Church in Vestland, Norway

Røldal Stave Church (Røldal stavkyrkje) is a parish church of the Church of Norway in Ullensvang Municipality in Vestland county, Norway. It is located in the village of Røldal. It is the church for the Røldal parish, part of the Hardanger og Voss prosti (deanery) in the Diocese of Bjørgvin. The brown, wooden stave church was built around 1250 using designs by an unknown architect. The church seats about 130 people and is built in a long church design. The church is a preserved historic museum, but it is still a regularly-used parish church that holds regularly scheduled worship services twice a month.

==History==
The estimated construction date of the church is generally thought to be between 1200 and 1250. A soapstone baptismal font in the church is dated to the same period. A crucifix in the church dates from about 1250. The church has a rectangular-shaped nave and chancel. The Bergen Museum holds a variety of building components and other artifacts from the medieval church. These include altar frontal and wooden sculptures of St. Olaf from about 1250, of the Virgin Mary with child from about 1250, and the Archangel Michael, dated about 1200. In the Middle Ages, Røldal Church received large donations from many pilgrims who flocked to the church. As a result, the small village where the church is located became quite prosperous. In the 17th century, the walls inside the church were richly decorated with paintings. The altarpiece dates to 1629. It was the design of German-born painter Gottfried Hendtzschel from Breslau in Silesia.
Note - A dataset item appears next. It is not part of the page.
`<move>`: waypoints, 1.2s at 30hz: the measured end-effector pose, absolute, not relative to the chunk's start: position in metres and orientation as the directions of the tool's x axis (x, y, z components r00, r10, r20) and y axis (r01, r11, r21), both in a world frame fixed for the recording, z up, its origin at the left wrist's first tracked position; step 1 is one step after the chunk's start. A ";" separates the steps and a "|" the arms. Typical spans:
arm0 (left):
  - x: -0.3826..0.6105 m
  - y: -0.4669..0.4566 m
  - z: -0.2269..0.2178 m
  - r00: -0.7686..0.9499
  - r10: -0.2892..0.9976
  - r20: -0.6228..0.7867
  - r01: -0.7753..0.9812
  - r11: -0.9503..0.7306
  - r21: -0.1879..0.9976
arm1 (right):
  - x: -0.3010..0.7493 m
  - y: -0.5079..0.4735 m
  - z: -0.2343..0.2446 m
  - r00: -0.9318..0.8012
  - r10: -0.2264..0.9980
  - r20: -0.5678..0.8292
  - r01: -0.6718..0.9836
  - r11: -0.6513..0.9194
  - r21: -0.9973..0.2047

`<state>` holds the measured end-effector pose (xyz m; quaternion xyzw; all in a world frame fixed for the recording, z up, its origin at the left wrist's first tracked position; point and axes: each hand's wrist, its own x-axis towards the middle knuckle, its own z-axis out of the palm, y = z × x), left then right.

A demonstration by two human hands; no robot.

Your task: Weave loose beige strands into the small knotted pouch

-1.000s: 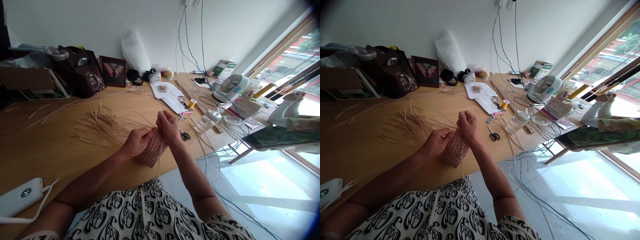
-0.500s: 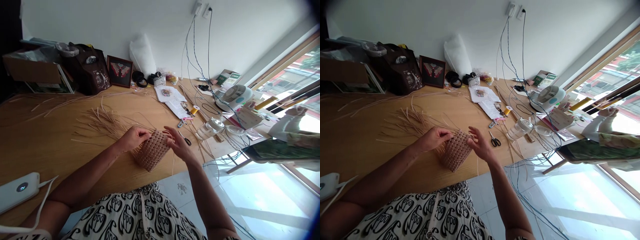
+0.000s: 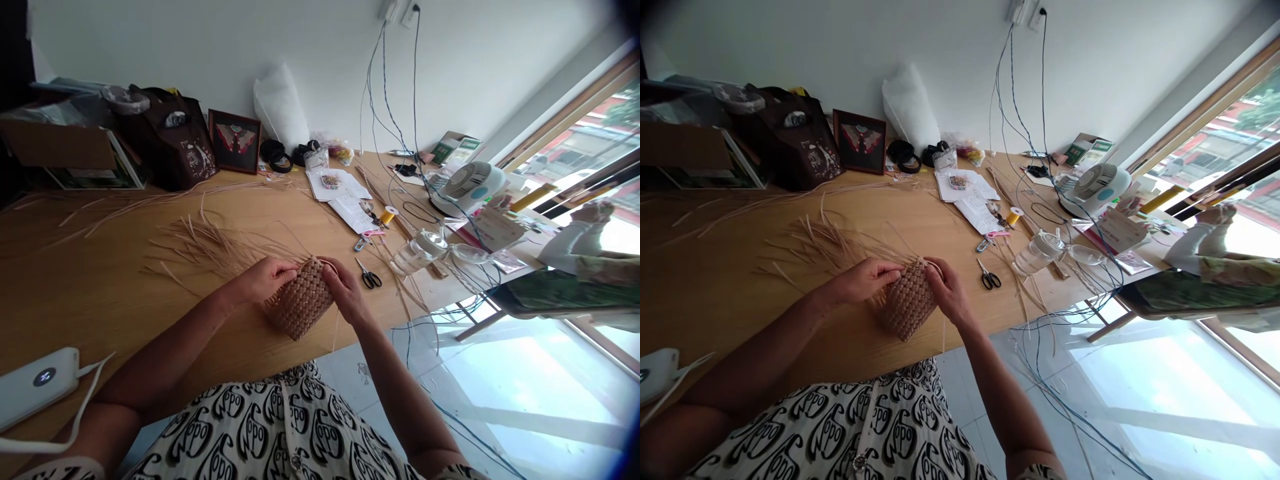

In the 1840s, the nave was enlarged by adding on to the building to the west. During this reconstruction of the church in 1844, some of the history of the church was uncovered. This led to an investigation to determine how the church was built. The resulting belief is that Røldal Stave Church differed from other stave churches. Some controversy developed about whether this is a stave church or an example of the assumed predecessor type, a post church.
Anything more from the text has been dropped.